What to do about it
The danger doesn’t lie in having credentials; many of the most successful founders at EF have attended some of the world’s top universities and worked for the most competitive organisations. The danger for an aspiring founder is investing incremental time to gain incremental credentials. As I’ve said, though, credentialism is insidious, so how do you throw off the shackles?
The most important thing is to recast your credentials as a reason to seek risk, rather than as an end in themselves.

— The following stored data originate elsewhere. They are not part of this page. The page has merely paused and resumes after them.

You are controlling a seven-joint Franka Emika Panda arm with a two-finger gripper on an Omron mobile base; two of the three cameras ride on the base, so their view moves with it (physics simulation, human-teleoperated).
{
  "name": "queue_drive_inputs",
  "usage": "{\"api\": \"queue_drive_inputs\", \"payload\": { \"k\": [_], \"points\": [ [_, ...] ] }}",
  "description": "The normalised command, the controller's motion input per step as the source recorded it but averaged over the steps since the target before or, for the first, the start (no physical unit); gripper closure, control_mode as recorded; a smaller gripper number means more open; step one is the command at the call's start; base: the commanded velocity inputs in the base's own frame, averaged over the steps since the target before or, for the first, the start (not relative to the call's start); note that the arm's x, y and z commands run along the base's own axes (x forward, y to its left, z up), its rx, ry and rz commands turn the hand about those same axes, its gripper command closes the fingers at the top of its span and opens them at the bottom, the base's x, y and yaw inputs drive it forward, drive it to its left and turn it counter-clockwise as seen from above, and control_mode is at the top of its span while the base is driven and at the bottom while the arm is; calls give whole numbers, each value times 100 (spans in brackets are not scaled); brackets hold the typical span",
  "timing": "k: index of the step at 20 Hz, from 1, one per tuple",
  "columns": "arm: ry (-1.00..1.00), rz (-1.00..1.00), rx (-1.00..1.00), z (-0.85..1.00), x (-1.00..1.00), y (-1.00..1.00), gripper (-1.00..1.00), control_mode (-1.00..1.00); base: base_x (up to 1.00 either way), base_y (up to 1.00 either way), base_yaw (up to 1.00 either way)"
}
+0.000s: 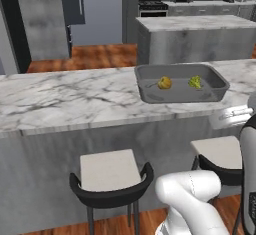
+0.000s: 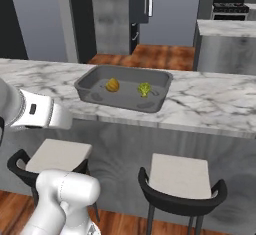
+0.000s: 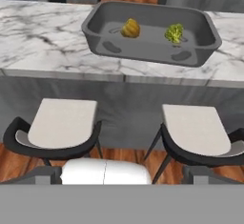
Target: Place the cold items (squash and broccoli) from the fridge in one tupperware on the dining counter. Place the warm items (kebab skewer and hot dog) in the stove area in another tupperware.
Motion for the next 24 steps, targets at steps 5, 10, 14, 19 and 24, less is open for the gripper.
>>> {"api": "queue_drive_inputs", "payload": {
  "k": [5, 10, 14, 19, 24],
  "points": [
    [0, 0, 0, 0, 0, 0, -100, 100, -24, -87, -3],
    [0, 0, 0, 0, 0, 0, -100, 100, -23, -100, -9],
    [0, 0, 0, 0, 0, 0, -100, 100, -35, -100, -14],
    [0, 0, 0, 0, 0, 0, -100, 100, -43, -100, -16],
    [0, 0, 0, 0, 0, 0, -100, 100, -43, -100, -17]
  ]
}}
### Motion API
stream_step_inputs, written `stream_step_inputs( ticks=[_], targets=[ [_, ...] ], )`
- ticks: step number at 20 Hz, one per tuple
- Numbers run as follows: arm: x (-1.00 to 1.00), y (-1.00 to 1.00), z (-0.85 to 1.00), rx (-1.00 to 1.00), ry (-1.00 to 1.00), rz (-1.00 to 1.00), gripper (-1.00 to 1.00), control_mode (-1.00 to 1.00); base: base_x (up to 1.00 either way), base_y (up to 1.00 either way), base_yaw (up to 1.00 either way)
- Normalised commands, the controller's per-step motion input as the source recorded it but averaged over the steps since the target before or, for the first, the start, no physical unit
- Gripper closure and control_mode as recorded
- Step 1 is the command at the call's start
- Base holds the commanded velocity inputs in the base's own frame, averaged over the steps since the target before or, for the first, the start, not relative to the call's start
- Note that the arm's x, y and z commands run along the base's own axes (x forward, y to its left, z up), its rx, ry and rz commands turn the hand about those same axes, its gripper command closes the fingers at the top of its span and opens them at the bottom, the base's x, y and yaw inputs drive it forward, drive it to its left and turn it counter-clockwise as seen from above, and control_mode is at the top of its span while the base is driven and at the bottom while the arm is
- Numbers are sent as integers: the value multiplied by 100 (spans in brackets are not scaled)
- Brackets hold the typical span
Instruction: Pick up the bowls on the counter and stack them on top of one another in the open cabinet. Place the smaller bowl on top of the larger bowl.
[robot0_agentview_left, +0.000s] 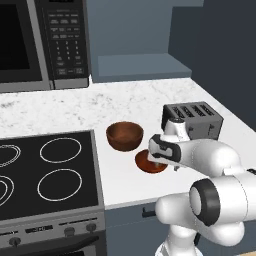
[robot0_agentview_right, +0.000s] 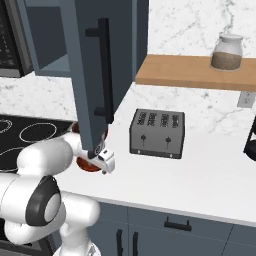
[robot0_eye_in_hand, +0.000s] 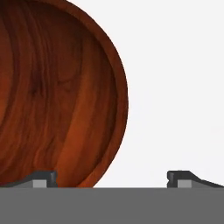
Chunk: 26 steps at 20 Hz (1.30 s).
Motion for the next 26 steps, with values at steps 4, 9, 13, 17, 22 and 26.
stream_step_inputs(
  ticks=[4, 9, 13, 17, 22, 26],
  targets=[
    [2, 0, -2, 0, 5, -6, -100, -100, 0, 0, 0],
    [2, 0, -27, 0, 0, -4, -100, -100, 0, 0, 0],
    [0, 0, -46, 0, 0, -2, -100, -100, 0, 0, 0],
    [0, 0, -10, 0, 0, 0, -100, -100, 0, 0, 0],
    [0, 0, 0, 0, 0, 0, -100, -100, 0, 0, 0],
    [0, 0, 0, 0, 0, 0, -100, -100, 0, 0, 0]
  ],
)
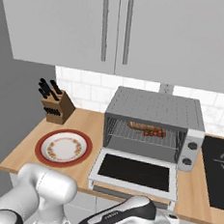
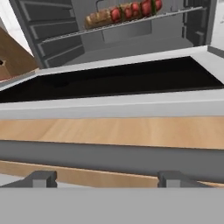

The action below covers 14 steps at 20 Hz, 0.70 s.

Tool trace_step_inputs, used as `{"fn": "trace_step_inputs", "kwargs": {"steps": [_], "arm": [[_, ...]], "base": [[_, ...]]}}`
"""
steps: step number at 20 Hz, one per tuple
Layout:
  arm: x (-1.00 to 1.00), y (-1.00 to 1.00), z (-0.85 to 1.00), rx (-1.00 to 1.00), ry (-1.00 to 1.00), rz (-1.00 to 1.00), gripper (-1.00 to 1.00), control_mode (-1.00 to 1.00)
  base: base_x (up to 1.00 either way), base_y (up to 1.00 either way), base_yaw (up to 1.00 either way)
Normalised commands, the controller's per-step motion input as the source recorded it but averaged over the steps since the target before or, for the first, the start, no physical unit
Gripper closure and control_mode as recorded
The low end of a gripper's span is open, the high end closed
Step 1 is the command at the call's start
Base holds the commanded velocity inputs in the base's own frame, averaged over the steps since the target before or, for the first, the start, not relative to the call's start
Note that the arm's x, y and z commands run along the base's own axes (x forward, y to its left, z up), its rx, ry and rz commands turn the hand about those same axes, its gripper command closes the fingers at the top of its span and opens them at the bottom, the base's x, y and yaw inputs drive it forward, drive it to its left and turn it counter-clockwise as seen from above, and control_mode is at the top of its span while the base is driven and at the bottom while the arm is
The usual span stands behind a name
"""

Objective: Pick up the kebab skewer and baguette bread, and place them inside the toaster oven. Close the toaster oven door and start by setting the timer.

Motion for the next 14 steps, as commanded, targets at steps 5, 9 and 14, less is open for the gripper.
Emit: {"fn": "trace_step_inputs", "kwargs": {"steps": [5, 9, 14], "arm": [[0.1, 0.0, -0.13, 0.0, -0.04, -0.01, -1.0, -1.0], [0.12, 0.0, -0.12, 0.0, -0.02, -0.01, -1.0, -1.0], [0.13, 0.0, -0.06, 0.0, -0.03, -0.01, -1.0, -1.0]], "base": [[0.0, 0.0, 0.0], [0.0, 0.0, 0.0], [0.0, 0.0, 0.0]]}}
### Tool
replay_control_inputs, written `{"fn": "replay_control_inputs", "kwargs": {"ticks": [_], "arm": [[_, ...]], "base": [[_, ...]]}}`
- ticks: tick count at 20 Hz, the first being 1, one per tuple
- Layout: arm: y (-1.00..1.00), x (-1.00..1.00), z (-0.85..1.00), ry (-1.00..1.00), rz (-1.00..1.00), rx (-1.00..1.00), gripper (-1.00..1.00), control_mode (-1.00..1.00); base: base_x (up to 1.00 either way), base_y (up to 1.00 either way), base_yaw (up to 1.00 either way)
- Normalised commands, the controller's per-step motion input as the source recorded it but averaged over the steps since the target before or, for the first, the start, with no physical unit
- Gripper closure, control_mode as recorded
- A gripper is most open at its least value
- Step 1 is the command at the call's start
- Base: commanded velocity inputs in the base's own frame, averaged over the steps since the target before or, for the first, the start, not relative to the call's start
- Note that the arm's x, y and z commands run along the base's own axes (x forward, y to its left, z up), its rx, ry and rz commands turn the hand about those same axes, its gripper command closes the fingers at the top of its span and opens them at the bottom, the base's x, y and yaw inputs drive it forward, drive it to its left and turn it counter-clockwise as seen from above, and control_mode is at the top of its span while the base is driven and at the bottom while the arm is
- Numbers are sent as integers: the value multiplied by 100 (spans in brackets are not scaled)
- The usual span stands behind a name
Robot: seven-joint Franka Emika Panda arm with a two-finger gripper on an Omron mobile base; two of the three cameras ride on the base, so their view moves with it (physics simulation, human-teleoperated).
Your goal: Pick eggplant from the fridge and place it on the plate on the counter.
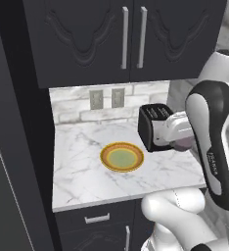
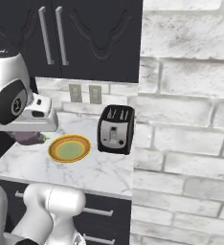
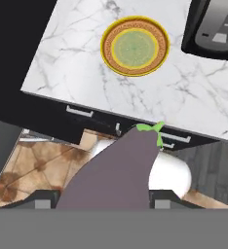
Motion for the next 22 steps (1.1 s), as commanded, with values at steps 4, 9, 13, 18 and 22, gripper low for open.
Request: {"fn": "replay_control_inputs", "kwargs": {"ticks": [4, 9, 13, 18, 22], "arm": [[5, 69, -61, 0, 3, -1, 100, -100], [26, 66, -55, 0, 0, -6, 100, -100], [27, 64, -48, 0, 0, -3, 100, -100], [17, 74, -38, 0, 0, 0, 100, -100], [15, 62, -55, 3, 0, 0, 100, -100]], "base": [[0, 0, 0], [0, 0, 0], [0, 0, 0], [0, 0, 0], [0, 0, 0]]}}
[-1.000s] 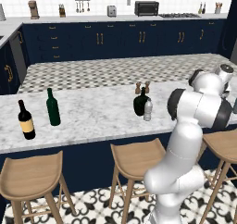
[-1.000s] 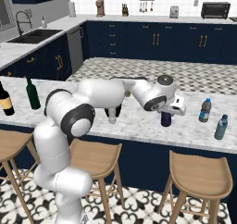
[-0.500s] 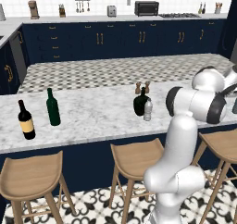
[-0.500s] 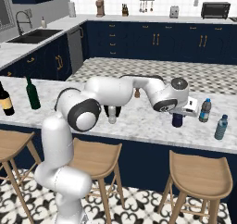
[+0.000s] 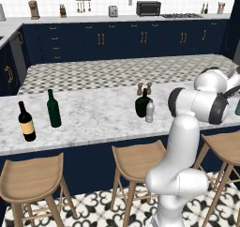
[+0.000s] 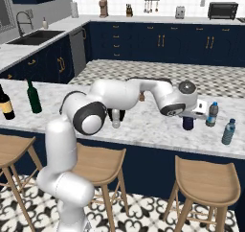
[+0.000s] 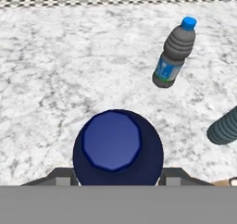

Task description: Move the plastic bottles in the middle to the plastics group, and the glass bottles in the middle to the glass group.

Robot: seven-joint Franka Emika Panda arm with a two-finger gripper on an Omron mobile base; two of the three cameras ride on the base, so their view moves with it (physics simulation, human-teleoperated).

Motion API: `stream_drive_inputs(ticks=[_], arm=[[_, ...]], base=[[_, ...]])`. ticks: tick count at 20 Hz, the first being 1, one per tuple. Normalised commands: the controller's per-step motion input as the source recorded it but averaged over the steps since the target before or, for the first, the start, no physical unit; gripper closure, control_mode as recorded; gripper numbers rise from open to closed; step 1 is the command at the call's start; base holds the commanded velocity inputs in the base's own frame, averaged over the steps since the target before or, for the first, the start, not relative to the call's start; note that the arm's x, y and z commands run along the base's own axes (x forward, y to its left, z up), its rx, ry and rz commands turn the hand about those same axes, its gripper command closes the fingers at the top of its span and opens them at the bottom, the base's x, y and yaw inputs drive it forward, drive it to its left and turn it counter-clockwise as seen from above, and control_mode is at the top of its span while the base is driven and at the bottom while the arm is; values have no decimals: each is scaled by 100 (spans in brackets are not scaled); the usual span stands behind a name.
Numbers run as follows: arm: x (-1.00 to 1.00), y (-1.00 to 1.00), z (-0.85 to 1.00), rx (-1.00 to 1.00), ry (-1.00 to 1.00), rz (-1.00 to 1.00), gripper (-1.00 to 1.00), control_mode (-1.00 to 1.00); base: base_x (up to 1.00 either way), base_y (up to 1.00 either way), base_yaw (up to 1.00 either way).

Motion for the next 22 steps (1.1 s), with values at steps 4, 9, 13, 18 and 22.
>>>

About seven years ago, when Barack Obama was running for president, I saw an interview with him in which he explained why he had chosen to become a community organiser in Chicago when he graduated from Harvard Law School. His credentials — he was president of the Harvard Law Review — could have given him access to more or less any top corporate law firm or Supreme Court clerkship he wanted. I remember his answer very clearly: he said it was precisely because he had such great credentials that he was able to take the risk of becoming a community organiser. His credentials set a lower bound on his future outcomes; he might be forsaking the opportunity to maximise his income by not joining a corporate law firm straightaway, but he was never going to be unemployed.
I think that’s a great mindset for an aspiring founder. The fact that you’ve got a degree in computer science from Imperial is exactly why you can afford to try to start something now, not a reason why you have to take the most prestigious job you can get.
One of the attractive things about credentials is that they represent a structured way to achieve success. Whether it’s a degree or a job, a credential usually involves a well-defined way to win. Starting a startup isn’t like that. By default, there’s no one but you — and there’s no playbook, curriculum, hierarchy or instructions.
What makes it harder is that our educational institutions and prestigious jobs largely reward mastery of these things: we’re trained to figure out the rules, play by them and win.
Credentialism is deeply embedded in our whole culture of ambition, but the more ambitious you are — and the more you think you want to be a founder — the less you can afford to be sucked into it. The longer you wait to jump in, the harder it gets and the harder the transition.
Don’t wait — another badge just isn’t worth it.
 I doubt it’s true, in an absolute sense, but it’s how they feel.
 I’m using this term loosely; I just mean to seek and gain validation from the wrong kind of rewards.
 The much discussed idea of “vanity metrics” gets at exactly this problem)
 Alex, one of EF’s programme directors, read a draft of this and added: “One of the things I’ve learned from working with super early stage companies is that if you’re used to praise you start to believe that third-party validation can actually compensate for real user feedback. It’s not just that you learn to enjoy praise, it’s that you think it’s important.”
 It’s interesting the extent to which somewhere like Google — now a 50,000 person company — today represents something similar.